PROJECT SUMMARY/ ABSTRACT Establishing precise synaptic connections is critical for normal brain function. Synaptic dysfunction can lead to neuronal hyperexcitability, contributing to disorders including epilepsy. Microglia are the dominant immune cells in the brain and play multiple roles in synaptic development, modulating neuronal excitability, and engulfing excess excitatory synapses. However, the mechanisms by which microglia impact synapses have largely been investigated with fixed tissue histology or in limited regions of the adult brain using rodent models. In fact, microglial engulfment of whole synapses has not been directly observed in the developing brain. In this proposal, I will use a zebrafish model system to study microglial-synapse interactions in the intact developing brain. My recently published work identified a population of synapse-associated microglia (SAMs) enriched in the zebrafish hindbrain and defined its transcriptional profile by single-cell and regional bulk sequencing. In this proposal, I will examine this microglial subset using a combination of live imaging and candidate gene deletion in both physiology and in the context of hyperexcitability. Aim 1 will determine if microglia engulf synapses during development and the impact of immune activation or after deletion of a core lysosomal protease known as cathepsin b (ctsba) - a top candidate from my transcriptomic work. Aim 2 will further assess these phenotypes in the context of chemically induced hyperexcitability and use startle behavior recordings to assess the impact on neural circuit function. Finally, in Aim 3 (R00 phase), I will define the molecular mechanisms regulating lysosome activity during microglia phagocytosis and transcriptionally profile microglia following neuronal hyperexcitability. Together these studies will open a distinct direction using a new model to identify molecular pathways that regulate microglia-synaptic interactions with the potential to investigate non-neuronal therapeutic interventions that impact development and disease states such as epilepsy.

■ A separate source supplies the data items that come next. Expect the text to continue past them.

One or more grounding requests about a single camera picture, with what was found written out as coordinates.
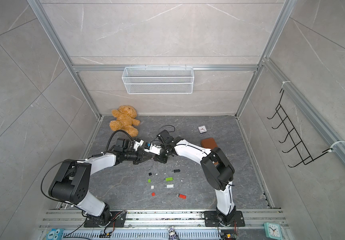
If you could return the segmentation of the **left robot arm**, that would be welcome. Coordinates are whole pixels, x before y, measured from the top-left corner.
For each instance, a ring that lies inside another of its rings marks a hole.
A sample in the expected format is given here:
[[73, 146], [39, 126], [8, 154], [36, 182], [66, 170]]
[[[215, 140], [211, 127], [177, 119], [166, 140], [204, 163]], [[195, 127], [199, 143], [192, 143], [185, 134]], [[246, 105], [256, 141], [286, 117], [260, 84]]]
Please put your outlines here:
[[118, 138], [111, 146], [110, 143], [117, 133], [124, 131], [114, 131], [100, 154], [82, 160], [67, 159], [55, 164], [59, 169], [49, 186], [48, 193], [46, 194], [43, 186], [40, 186], [41, 193], [50, 200], [71, 204], [89, 216], [102, 216], [108, 211], [108, 205], [89, 192], [90, 176], [123, 161], [137, 164], [142, 160], [141, 146], [144, 141], [133, 139], [126, 134], [127, 138]]

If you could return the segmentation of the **green usb drive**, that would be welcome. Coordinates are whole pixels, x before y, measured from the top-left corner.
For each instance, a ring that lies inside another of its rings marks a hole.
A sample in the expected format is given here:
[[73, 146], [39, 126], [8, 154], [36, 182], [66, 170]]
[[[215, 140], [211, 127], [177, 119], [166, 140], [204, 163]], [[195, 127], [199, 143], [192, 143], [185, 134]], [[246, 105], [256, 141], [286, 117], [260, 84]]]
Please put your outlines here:
[[165, 181], [166, 181], [166, 182], [170, 182], [170, 181], [173, 181], [173, 180], [174, 180], [173, 177], [165, 178]]

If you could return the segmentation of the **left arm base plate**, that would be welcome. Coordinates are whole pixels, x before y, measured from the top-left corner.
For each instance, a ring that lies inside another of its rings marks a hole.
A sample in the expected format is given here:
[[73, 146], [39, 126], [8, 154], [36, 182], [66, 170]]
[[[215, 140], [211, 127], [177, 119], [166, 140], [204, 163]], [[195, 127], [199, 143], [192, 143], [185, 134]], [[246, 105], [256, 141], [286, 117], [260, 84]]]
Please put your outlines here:
[[87, 215], [84, 223], [85, 228], [124, 227], [127, 211], [103, 212], [101, 216]]

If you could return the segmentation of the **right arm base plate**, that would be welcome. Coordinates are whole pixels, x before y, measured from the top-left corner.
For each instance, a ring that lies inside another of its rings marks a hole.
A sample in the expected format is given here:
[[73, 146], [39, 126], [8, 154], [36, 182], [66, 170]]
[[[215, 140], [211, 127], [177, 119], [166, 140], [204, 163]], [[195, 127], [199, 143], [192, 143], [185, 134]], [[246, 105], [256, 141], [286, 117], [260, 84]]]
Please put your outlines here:
[[236, 226], [245, 227], [245, 219], [241, 211], [232, 210], [228, 215], [223, 215], [219, 211], [204, 211], [203, 218], [206, 227]]

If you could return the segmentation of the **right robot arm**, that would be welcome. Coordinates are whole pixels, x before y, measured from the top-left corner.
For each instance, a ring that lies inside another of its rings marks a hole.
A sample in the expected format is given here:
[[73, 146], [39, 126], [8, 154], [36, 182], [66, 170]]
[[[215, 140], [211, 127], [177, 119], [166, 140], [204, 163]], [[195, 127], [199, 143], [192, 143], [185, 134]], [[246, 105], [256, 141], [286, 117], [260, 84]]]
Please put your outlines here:
[[207, 182], [216, 192], [218, 219], [223, 225], [230, 225], [236, 214], [232, 197], [235, 169], [224, 152], [218, 147], [207, 149], [191, 144], [181, 137], [174, 138], [166, 130], [160, 132], [157, 138], [159, 144], [146, 144], [146, 148], [155, 154], [156, 161], [166, 163], [169, 156], [181, 156], [202, 166]]

项目总结/摘要 建立精确的突触连接对正常的大脑功能至关重要。突触功能障碍会导致 神经元过度兴奋，导致包括癫痫在内的疾病。小胶质细胞是主要的免疫细胞 在大脑中，并在突触发育、调节神经元兴奋性和吞噬中发挥多种作用 过度兴奋性突触然而，小胶质细胞影响突触的机制主要是 用固定的组织组织学或在成年人大脑的有限区域中使用啮齿动物模型进行研究。事实上， 在发育中的脑中没有直接观察到小胶质细胞吞噬整个突触。在这一提议中， 我将使用斑马鱼模型系统来研究完整发育中大脑中小胶质细胞-突触的相互作用。我 最近发表的一项研究发现，在斑马鱼中富集了一群突触相关小胶质细胞（SAM 并通过单细胞和区域批量测序确定其转录谱。在这份提案中，我将 使用活体成像和候选基因缺失的组合检查这一小胶质细胞亚群， 生理学和过度兴奋的背景下。AIM 1将确定小胶质细胞是否会在 发展和免疫激活的影响，或删除后的核心溶酶体蛋白酶称为 组织蛋白酶B（ctsba）-我的转录组学工作中的一个最佳候选者。目标2将进一步评估这些表型 在化学诱导的过度兴奋的背景下，并使用惊吓行为记录来评估影响 神经回路功能最后，在目标3（R 00阶段），我将定义调节的分子机制， 小胶质细胞吞噬过程中溶酶体活性和神经元刺激后小胶质细胞的转录谱 兴奋过度这些研究将共同开辟一个独特的方向，使用新的模型来识别分子 调节小胶质细胞-突触相互作用的途径，具有研究非神经元治疗的潜力 影响发育和疾病状态（如癫痫）的干预措施。